Ha habido momentos en la historia en los que la salud mental, sus alteraciones y las posibilidades de actuar sobre ellas han sido objeto de atención por la sociedad en general. En las últimas décadas esto no ha sido así. Desde los años 80 la salud mental era algo de lo que parecía que sólo podían ocuparse los expertos. Y estos lo hacían en un lenguaje críptico y en publicaciones y foros muy alejados del público general, haciendo referencia a hallazgos cuya comprensión no estaba al alcance de ese público porque requería de una formación especial. El mensaje al público era que los expertos sí conocían las verdaderas causas de las alteraciones de la salud mental. O, más exactamente que estaban a punto de conocerlas: lo harían en cuanto se perfeccionara la neuroimagen, se desentrañara el genoma humano o se estudiara el siguiente neurotransmisor. Y en base a esos conocimientos los expertos podían facilitar que una poderosa industria nos proporcionara los remedios que realmente curarían o eliminarían los síntomas de estas alteraciones cuya verdadera naturaleza estaba también a punto de ser desentrañada. La comercialización del Prozac a finales de los ochenta era a la vez ejemplo y modelo de esto.

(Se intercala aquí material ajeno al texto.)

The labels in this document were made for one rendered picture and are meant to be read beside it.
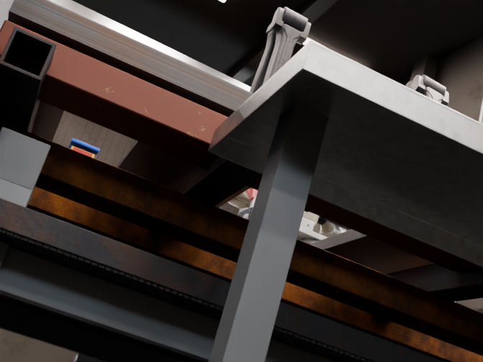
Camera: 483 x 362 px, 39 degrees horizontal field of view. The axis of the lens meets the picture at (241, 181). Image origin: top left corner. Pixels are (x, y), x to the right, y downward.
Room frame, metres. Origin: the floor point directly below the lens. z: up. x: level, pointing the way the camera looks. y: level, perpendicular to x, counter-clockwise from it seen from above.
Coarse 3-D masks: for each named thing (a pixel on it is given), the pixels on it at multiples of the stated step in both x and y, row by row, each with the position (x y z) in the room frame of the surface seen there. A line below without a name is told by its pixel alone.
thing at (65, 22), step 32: (32, 0) 0.76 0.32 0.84; (64, 32) 0.77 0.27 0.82; (96, 32) 0.78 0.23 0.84; (128, 64) 0.80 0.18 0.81; (160, 64) 0.81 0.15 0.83; (192, 96) 0.83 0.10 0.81; (224, 96) 0.83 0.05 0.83; (128, 160) 1.16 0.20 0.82; (160, 160) 1.11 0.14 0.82; (352, 256) 1.33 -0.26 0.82; (384, 256) 1.27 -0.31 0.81; (416, 256) 1.21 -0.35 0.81
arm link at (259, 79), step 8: (288, 8) 1.73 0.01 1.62; (288, 16) 1.72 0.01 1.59; (296, 16) 1.72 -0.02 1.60; (288, 24) 1.74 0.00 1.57; (296, 24) 1.73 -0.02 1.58; (304, 24) 1.74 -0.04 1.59; (272, 32) 1.79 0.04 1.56; (272, 40) 1.80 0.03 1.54; (272, 48) 1.80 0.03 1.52; (264, 56) 1.82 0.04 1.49; (264, 64) 1.81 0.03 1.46; (264, 72) 1.81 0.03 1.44; (256, 80) 1.83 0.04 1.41; (256, 88) 1.82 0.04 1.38
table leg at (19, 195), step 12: (12, 132) 0.78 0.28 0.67; (24, 144) 0.78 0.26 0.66; (12, 156) 0.78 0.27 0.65; (24, 168) 0.78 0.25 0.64; (0, 180) 0.78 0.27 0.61; (24, 180) 0.79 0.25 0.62; (0, 192) 0.78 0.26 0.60; (12, 192) 0.78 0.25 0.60; (24, 192) 0.79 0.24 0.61; (24, 204) 0.79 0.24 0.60; (0, 252) 0.79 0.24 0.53; (0, 264) 0.79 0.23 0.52
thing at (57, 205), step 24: (48, 192) 1.12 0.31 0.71; (72, 216) 1.14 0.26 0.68; (96, 216) 1.15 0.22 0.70; (120, 240) 1.17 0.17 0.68; (144, 240) 1.18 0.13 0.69; (168, 240) 1.19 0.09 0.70; (192, 264) 1.20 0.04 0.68; (216, 264) 1.21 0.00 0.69; (288, 288) 1.25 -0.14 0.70; (312, 312) 1.29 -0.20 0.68; (336, 312) 1.28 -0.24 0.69; (360, 312) 1.30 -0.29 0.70; (384, 336) 1.31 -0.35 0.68; (408, 336) 1.33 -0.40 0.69; (456, 360) 1.36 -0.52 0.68; (480, 360) 1.38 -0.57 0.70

Esta situación ha entrado en crisis. Y lo ha hecho por varios motivos. Por un lado, y sobre todo para el público general, la pandemia – pero no sólo – ha hecho aflorar alteraciones que han llegado a desbordar la capacidad de los servicios. Son alteraciones que son más patentes en algunos grupos de edad como el de los adolescentes. Y son alteraciones que tienen que ver con que el confinamiento impidió que los individuos accedieran a cosas que les proporcionaban relaciones que el confinamiento interrumpió y que eran necesarias para su desarrollo sano, no con un efecto lesivo del virus sobre los tejidos cerebrales.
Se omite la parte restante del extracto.